■ **YOUR INSTRUCTIONS**
Every record must be retyped exactly as it reads.

Stored items:
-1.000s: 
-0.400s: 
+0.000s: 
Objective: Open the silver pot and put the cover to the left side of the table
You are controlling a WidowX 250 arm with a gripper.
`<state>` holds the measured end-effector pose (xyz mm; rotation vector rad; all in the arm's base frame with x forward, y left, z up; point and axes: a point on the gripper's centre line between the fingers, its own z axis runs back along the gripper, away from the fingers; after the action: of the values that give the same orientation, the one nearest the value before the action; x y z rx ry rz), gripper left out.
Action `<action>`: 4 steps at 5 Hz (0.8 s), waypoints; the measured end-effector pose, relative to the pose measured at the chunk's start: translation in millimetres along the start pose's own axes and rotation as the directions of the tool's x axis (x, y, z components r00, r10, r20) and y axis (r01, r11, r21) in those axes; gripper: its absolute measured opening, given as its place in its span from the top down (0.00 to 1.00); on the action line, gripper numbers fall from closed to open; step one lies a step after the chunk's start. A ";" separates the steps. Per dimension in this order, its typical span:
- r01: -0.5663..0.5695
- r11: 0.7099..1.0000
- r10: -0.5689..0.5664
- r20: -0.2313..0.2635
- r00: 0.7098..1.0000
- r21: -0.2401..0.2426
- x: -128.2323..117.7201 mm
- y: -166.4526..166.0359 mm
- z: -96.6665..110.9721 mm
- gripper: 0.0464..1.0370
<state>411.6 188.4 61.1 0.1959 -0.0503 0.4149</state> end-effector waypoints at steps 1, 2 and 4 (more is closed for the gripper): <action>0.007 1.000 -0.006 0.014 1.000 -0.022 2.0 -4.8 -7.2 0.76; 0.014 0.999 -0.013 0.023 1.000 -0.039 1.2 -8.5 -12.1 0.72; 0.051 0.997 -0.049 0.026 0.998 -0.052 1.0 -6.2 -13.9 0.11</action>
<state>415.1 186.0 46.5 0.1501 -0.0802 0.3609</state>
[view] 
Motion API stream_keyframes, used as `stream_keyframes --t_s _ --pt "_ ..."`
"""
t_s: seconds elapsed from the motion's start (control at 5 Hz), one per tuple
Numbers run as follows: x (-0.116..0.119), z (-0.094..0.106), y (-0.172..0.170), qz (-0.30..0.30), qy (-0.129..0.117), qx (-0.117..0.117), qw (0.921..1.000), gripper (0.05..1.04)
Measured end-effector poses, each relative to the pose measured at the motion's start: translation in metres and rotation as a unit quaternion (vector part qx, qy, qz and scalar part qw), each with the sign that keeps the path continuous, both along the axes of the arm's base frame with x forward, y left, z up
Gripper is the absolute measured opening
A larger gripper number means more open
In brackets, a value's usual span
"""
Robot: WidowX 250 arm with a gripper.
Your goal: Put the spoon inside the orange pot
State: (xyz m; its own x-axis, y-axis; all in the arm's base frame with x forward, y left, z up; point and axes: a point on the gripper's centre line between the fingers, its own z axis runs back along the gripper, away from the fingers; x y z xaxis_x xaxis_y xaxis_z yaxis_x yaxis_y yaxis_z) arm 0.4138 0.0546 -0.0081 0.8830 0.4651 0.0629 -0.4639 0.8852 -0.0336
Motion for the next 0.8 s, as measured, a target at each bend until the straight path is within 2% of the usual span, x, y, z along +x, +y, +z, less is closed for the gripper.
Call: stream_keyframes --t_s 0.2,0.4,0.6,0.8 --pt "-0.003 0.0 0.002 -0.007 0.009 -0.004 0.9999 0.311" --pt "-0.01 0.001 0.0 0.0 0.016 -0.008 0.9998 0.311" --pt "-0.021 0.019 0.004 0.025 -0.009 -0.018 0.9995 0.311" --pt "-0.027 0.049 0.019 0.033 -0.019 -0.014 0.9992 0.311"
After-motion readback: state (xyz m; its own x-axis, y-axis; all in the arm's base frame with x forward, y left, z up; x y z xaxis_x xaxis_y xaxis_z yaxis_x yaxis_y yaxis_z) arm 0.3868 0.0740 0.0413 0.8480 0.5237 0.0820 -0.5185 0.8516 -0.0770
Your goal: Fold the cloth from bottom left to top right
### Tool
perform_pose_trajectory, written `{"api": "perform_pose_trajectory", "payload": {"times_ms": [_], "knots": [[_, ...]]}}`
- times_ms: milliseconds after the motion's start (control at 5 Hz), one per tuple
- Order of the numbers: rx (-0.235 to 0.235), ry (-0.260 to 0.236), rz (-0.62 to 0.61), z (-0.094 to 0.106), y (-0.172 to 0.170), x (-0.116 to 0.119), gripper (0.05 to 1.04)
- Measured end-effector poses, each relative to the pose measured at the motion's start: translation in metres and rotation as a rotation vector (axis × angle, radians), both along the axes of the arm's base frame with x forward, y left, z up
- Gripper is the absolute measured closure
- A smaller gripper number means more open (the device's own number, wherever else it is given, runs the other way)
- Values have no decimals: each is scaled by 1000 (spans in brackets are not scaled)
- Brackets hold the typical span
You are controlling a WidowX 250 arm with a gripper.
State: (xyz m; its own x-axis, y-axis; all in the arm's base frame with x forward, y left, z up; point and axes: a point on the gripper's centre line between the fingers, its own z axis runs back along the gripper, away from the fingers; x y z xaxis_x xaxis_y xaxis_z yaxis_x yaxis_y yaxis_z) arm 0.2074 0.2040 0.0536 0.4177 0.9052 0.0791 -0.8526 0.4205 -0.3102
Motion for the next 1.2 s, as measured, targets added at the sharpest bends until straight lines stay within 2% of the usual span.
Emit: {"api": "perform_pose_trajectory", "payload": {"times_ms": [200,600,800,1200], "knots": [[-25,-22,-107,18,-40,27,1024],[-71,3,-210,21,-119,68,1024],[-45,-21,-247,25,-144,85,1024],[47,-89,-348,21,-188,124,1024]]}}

■ **ANSWER BELOW**
-1.000s: 
-0.400s: 
+0.000s: 
Objective: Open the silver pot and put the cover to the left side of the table
You are controlling a WidowX 250 arm with a gripper.
`<state>` holds the measured end-effector pose (xyz mm; rotation vector rad; all in the arm's base frame with x forward, y left, z up; point and axes: a point on the gripper's centre line between the fingers, its own z axis runs back along the gripper, away from the fingers; after the action: of the values that give the same orientation, the one nearest the value before the action; x y z rx ry rz), gripper left out.
Action `<action>`: 4 steps at 5 Hz (0.8 s), waypoints; the measured end-effector pose, relative to the pose measured at the chunk's start: translation in millimetres along the start pose's own axes and rotation as the directions of the tool's x axis (x, y, z components r00, r10, r20) and y axis (r01, r11, r21) in those axes; gripper: its absolute measured opening, given as its place in its span from the top down (0.00 to 1.00); on the action line, gripper numbers fall from closed to open; step one lies a step after the chunk's start. A ";" separates the steps. Per dimension in this order, its typical span:
- r01: -0.5663..0.5695
- r11: 0.7099..1.0000
- r10: -0.5689..0.5664
- r20: -0.2313..0.2635
- r00: 0.7098..1.0000
- r21: -0.2401..0.2426
- x: -128.2323..117.7201 mm
- y: -166.4526..166.0359 mm
- z: -96.6665..110.9721 mm
- gripper: 0.0464..1.0370
<state>411.6 188.4 61.1 0.1959 -0.0503 0.4149</state> end-effector waypoints at steps 1, 2 and 4 (more is closed for the gripper): <action>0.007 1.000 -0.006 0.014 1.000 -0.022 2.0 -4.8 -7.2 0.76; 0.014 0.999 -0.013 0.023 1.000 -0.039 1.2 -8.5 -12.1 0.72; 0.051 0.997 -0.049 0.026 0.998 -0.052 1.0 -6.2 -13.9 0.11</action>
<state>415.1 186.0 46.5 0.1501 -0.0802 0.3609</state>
[view] 
Motion API stream_keyframes, used as `stream_keyframes --t_s _ --pt "_ ..."`
"""
t_s: seconds elapsed from the motion's start (control at 5 Hz), one per tuple
Numbers run as follows: x (-0.116..0.119), z (-0.094..0.106), y (-0.172..0.170), qz (-0.30..0.30), qy (-0.129..0.117), qx (-0.117..0.117), qw (0.921..1.000), gripper (0.05..1.04)
Measured end-effector poses, each relative to the pose measured at the motion's start: translation in metres and rotation as a unit quaternion (vector part qx, qy, qz and scalar part qw), each with the sign that keeps the path continuous, both along the axes of the arm's base frame with x forward, y left, z up
Gripper is the absolute measured opening
A larger gripper number means more open
In brackets, a value's usual span
"""
Robot: WidowX 250 arm with a gripper.
Your goal: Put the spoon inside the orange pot
State: (xyz m; its own x-axis, y-axis; all in the arm's base frame with x forward, y left, z up; point and axes: a point on the gripper's centre line between the fingers, its own z axis runs back along the gripper, away from the fingers; x y z xaxis_x xaxis_y xaxis_z yaxis_x yaxis_y yaxis_z) arm 0.4138 0.0546 -0.0081 0.8830 0.4651 0.0629 -0.4639 0.8852 -0.0336
Motion for the next 0.8 s, as measured, a target at each bend until the straight path is within 2% of the usual span, x, y, z along +x, +y, +z, less is closed for the gripper.
Call: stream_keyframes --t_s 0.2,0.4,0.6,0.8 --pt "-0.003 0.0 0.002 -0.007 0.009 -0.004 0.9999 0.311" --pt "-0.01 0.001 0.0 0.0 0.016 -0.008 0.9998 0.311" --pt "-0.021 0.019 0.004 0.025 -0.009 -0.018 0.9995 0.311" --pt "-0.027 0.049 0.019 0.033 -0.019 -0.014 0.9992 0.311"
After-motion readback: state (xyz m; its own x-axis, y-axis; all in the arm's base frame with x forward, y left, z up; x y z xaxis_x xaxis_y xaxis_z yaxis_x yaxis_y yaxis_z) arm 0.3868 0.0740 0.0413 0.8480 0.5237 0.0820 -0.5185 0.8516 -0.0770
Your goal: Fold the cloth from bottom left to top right
### Tool
perform_pose_trajectory, written `{"api": "perform_pose_trajectory", "payload": {"times_ms": [_], "knots": [[_, ...]]}}`
- times_ms: milliseconds after the motion's start (control at 5 Hz), one per tuple
- Order of the numbers: rx (-0.235 to 0.235), ry (-0.260 to 0.236), rz (-0.62 to 0.61), z (-0.094 to 0.106), y (-0.172 to 0.170), x (-0.116 to 0.119), gripper (0.05 to 1.04)
- Measured end-effector poses, each relative to the pose measured at the motion's start: translation in metres and rotation as a rotation vector (axis × angle, radians), both along the axes of the arm's base frame with x forward, y left, z up
- Gripper is the absolute measured closure
- A smaller gripper number means more open (the device's own number, wherever else it is given, runs the other way)
- Values have no decimals: each is scaled by 1000 (spans in brackets are not scaled)
- Brackets hold the typical span
You are controlling a WidowX 250 arm with a gripper.
State: (xyz m; its own x-axis, y-axis; all in the arm's base frame with x forward, y left, z up; point and axes: a point on the gripper's centre line between the fingers, its own z axis runs back along the gripper, away from the fingers; x y z xaxis_x xaxis_y xaxis_z yaxis_x yaxis_y yaxis_z) arm 0.2074 0.2040 0.0536 0.4177 0.9052 0.0791 -0.8526 0.4205 -0.3102
Motion for the next 1.2 s, as measured, targets added at the sharpest bends until straight lines stay within 2% of the usual span.
Emit: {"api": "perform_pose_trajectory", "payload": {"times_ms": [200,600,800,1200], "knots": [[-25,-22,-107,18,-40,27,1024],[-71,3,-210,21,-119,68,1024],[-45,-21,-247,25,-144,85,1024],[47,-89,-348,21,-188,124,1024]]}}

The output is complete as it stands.